Cossack Seeing-Off. 1999, by Sergey Gavrilyachenko (born 1956).

With time, the conditions of the draft eased a bit. Since 1736, noble families were allowed to keep one son ‘at home’ to manage the estate and other property. In 1762, noblemen were allowed not to serve the state at all (although in noble society, such people were seen as outcasts). Starting from 1776, sons of merchants could buy themselves out of the draft. Sons of priests were also excluded in the second half of the 18th century.

In 1793, lifelong service for soldiers was changed to 25 years, by 1830 it diminished to 20 and, by 1874, when total conscription was introduced, the service lasted only about 7 years. Already in 1858, one in five potential recruits were exempt from conscription or had paid money to get out of it.

Admiral Nakhimov at Sevastopol Bastion. Found in the Collection of Russian State Library, Moscow.

Life or, later, even 25 years of service in the eyes of the fellow villagers was the same as death. Just like a wedding (or a funeral, for that matter), for peasants, the conscription was a kind of a rite of passage – the young man forever leaving his village and heading into another world. Even if a soldier survived numerous battles, he would usually forget the art of peasant labor and, therefore, be permanently excluded from the rural community. The villagers bid farewell to the recruit as if they were burying him – hence the pair of horses, funeral songs and even professional mourners that mourned during the seeing-off of a soldier.

The social meaning of the conscription

Young soldiers taking the oath, 1904

First of all, the conscription gave men (and their families, if they had them) a path out of serfdom – a serf who became a soldier would then be free of his landlord and if he returned from military service, he did so as a free man. Officially retired soldiers could even own land. According to statistics from 1816–1834, most of the peasants who stopped being serfs did so through military service.

The soldiers were allowed to marry and take their wives with them. From 1736, the soldiers’ children were given compulsory basic education and would become literate, which was not an easy thing for a peasant to achieve back then.

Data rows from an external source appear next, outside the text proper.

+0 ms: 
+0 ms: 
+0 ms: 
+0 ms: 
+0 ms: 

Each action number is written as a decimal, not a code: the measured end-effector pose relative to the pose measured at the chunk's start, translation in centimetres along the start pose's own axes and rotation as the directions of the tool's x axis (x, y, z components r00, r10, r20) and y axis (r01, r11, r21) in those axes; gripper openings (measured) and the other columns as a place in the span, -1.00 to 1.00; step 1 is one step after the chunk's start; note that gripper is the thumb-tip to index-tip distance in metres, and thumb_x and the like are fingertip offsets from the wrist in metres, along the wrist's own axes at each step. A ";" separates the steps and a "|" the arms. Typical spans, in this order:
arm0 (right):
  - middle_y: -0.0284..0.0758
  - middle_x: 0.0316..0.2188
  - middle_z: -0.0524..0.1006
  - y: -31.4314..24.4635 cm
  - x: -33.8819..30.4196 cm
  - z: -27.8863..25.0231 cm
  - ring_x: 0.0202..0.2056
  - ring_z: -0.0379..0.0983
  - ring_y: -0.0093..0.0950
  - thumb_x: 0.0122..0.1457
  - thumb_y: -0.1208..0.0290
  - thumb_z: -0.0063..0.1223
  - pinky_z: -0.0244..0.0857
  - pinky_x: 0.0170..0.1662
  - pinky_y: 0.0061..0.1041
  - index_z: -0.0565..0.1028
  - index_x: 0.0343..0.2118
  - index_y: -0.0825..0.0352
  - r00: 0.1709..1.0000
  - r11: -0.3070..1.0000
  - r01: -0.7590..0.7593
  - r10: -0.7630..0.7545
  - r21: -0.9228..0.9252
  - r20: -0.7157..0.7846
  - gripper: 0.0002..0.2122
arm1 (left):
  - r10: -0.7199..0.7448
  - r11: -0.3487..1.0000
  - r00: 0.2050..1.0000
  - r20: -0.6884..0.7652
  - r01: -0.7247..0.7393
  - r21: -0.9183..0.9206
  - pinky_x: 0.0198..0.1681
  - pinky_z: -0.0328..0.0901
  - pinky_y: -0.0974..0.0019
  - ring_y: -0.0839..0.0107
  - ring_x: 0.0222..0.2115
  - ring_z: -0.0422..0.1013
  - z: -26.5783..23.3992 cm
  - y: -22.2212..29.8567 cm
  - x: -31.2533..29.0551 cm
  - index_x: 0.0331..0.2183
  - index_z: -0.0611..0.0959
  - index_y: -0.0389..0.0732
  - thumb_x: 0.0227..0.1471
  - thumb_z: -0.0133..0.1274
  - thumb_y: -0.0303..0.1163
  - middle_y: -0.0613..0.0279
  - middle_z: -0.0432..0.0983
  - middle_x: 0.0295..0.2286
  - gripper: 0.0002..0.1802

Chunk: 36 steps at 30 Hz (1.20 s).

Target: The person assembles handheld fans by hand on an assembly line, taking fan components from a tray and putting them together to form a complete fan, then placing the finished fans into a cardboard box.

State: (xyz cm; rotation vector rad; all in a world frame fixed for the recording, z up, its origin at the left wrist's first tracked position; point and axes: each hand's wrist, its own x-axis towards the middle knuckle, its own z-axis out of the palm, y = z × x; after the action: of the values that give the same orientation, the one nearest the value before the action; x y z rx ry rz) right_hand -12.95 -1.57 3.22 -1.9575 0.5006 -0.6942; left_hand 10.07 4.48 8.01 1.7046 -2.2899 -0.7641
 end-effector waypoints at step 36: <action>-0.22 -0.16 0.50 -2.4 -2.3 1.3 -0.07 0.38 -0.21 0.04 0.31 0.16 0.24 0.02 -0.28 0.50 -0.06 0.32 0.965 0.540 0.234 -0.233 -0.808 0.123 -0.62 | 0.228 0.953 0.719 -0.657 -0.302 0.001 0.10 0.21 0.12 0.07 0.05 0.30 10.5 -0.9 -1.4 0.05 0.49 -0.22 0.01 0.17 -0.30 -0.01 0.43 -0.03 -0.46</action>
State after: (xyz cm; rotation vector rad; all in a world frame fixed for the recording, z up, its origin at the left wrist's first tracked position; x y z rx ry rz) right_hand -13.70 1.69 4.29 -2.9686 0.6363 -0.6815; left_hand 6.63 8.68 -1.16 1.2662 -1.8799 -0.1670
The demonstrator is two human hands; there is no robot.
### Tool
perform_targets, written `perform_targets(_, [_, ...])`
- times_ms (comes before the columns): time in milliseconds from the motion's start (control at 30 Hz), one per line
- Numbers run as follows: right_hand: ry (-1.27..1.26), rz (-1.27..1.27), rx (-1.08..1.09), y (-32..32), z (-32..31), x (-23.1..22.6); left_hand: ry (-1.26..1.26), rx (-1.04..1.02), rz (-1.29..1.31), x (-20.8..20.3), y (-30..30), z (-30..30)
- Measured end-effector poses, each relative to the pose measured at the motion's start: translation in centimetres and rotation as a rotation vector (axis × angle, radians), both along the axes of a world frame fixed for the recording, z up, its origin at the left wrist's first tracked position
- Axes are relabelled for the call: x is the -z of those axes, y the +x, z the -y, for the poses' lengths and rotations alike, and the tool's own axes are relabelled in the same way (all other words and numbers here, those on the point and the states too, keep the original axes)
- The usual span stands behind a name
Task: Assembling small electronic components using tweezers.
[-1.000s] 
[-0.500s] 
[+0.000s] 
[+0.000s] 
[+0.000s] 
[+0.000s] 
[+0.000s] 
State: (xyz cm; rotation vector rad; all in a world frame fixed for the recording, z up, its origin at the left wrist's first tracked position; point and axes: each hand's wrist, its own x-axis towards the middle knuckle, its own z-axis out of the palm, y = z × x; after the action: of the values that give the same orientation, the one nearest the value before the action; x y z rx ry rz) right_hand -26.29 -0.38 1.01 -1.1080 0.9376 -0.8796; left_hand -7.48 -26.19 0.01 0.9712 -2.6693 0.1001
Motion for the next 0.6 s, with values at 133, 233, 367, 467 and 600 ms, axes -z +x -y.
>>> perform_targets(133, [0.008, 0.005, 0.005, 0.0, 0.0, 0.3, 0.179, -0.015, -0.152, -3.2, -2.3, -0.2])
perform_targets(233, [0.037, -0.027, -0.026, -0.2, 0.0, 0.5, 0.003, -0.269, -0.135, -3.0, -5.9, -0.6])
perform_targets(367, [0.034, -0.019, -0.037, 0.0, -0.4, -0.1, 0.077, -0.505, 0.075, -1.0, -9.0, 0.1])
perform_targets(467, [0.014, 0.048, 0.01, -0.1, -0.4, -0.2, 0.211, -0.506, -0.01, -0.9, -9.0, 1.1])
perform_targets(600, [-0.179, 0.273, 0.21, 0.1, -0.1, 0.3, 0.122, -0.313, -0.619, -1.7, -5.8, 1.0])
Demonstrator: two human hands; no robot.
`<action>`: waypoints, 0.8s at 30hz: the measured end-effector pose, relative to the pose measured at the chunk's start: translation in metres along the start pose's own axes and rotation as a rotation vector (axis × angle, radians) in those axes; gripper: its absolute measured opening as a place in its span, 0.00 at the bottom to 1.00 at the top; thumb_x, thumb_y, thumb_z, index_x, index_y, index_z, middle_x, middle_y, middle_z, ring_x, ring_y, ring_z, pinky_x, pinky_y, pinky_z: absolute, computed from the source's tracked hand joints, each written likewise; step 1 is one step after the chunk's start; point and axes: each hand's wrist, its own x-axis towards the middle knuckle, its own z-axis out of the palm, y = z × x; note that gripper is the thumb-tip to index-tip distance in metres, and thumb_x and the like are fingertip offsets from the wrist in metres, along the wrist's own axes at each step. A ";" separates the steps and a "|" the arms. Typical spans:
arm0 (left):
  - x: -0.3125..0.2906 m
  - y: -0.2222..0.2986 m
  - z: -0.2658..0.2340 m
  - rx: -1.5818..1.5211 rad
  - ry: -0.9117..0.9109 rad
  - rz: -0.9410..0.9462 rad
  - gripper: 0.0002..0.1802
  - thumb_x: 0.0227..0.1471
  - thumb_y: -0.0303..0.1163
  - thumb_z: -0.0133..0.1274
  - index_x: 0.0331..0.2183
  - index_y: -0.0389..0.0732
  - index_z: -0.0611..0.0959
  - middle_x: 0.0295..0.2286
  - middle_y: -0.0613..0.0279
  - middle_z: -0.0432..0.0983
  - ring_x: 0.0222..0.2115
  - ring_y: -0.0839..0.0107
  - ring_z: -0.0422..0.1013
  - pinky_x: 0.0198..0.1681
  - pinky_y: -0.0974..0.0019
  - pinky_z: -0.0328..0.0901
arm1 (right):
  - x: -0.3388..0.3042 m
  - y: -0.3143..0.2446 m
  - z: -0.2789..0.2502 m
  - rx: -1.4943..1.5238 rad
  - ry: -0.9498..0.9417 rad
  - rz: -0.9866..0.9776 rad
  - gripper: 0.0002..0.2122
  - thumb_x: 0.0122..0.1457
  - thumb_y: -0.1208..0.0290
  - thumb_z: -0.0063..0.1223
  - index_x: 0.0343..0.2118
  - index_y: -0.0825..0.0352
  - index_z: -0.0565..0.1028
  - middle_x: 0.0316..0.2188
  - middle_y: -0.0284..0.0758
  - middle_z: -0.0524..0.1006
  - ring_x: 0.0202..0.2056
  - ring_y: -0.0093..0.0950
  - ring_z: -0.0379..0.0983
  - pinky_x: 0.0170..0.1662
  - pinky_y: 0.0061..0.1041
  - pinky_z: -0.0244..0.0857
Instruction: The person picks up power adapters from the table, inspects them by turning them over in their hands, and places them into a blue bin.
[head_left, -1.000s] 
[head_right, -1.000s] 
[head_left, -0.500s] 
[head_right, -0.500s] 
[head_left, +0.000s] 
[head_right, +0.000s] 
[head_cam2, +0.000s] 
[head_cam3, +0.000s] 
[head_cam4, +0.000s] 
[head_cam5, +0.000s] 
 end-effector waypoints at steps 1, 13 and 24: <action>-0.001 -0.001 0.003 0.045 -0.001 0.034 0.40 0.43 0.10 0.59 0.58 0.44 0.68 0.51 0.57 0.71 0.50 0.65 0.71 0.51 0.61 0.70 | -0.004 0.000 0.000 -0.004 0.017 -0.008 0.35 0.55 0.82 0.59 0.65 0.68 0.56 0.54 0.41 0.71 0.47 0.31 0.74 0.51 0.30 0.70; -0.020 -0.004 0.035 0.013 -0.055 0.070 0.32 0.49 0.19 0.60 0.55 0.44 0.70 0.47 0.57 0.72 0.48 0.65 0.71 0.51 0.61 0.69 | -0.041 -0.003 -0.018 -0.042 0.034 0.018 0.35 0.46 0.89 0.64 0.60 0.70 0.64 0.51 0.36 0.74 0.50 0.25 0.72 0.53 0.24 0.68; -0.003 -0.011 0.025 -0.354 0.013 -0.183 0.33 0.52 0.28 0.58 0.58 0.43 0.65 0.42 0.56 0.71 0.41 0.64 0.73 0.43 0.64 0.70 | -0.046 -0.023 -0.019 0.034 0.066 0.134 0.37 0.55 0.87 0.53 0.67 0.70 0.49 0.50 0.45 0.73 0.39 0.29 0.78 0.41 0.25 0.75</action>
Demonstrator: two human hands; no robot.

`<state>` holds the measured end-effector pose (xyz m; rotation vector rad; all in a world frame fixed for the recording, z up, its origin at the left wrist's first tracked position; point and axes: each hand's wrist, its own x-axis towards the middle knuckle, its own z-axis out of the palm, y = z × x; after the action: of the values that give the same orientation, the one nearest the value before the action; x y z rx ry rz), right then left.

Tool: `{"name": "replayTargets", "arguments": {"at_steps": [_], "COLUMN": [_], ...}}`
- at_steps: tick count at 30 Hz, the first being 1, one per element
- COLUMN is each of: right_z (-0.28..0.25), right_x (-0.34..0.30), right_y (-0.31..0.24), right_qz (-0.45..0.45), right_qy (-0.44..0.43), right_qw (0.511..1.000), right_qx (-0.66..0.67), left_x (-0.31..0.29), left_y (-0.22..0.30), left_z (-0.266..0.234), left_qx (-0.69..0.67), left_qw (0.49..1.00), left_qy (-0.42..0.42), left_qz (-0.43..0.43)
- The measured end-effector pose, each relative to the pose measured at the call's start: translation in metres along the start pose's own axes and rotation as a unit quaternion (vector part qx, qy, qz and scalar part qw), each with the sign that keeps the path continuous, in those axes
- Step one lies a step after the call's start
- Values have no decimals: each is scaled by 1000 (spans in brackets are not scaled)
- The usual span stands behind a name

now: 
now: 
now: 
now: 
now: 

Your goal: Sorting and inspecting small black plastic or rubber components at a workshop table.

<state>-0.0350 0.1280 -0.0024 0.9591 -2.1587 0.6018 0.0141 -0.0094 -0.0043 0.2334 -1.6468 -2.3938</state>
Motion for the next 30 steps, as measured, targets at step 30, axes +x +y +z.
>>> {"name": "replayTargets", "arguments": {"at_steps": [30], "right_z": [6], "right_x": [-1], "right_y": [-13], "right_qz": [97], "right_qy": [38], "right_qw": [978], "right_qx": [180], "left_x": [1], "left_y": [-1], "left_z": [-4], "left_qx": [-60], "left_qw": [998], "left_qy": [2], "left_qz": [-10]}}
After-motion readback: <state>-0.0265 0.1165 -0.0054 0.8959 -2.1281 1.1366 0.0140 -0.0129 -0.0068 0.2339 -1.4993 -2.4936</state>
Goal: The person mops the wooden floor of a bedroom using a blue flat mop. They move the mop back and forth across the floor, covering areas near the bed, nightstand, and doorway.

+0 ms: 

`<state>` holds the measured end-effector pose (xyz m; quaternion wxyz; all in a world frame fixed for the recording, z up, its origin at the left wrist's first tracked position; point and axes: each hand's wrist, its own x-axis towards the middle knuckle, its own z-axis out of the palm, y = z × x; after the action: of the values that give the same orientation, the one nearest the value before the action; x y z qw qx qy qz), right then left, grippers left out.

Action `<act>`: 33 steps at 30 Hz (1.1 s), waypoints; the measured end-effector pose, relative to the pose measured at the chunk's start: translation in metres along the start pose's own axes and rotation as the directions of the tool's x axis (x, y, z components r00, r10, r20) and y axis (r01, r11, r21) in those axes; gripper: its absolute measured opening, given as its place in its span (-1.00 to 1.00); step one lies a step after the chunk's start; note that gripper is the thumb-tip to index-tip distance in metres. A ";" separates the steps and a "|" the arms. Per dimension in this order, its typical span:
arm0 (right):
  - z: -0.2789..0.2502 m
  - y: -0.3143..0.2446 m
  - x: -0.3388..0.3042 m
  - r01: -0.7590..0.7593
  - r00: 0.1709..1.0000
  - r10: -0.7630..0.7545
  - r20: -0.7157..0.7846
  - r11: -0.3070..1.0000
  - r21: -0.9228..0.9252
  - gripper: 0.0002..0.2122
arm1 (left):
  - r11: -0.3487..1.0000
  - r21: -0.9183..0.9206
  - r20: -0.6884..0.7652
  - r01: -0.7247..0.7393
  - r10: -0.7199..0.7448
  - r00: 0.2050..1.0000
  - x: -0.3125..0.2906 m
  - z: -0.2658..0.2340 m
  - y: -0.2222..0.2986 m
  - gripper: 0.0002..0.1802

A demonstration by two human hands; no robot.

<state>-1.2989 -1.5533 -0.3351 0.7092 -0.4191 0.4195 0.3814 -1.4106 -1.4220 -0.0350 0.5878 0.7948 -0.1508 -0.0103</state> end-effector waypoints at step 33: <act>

Generally, conscription was a mighty social elevator of Imperial Russia. “I have heard many soldiers ' conversations, in which it is clear that they are well aware of the improvements the service has made in their everyday life,” Yakushkin wrote.

Russian recruits, early 20th century

In 1874, the “conscription obligation” was replaced with total conscription – all men who reached 21 would serve for 6 years in the ranks and 9 years in the reserves – after that, people stayed in the “passive reserves” until they were 40. However, certain categories of men were not subject to the draft: the only sons in a family; the “sole breadwinner” of a family (e.g. an older brother with underage siblings and elderly parents); and younger brothers of somebody already serving in the army. For men with basic education, the service was reduced to 5 years, for men who had finished town schools – 3 years, for men with higher education – just 1.5 years. As the population grew, the service term continued to reduce further and, by 1906, people only served a maximum of 3 or less years in active duty.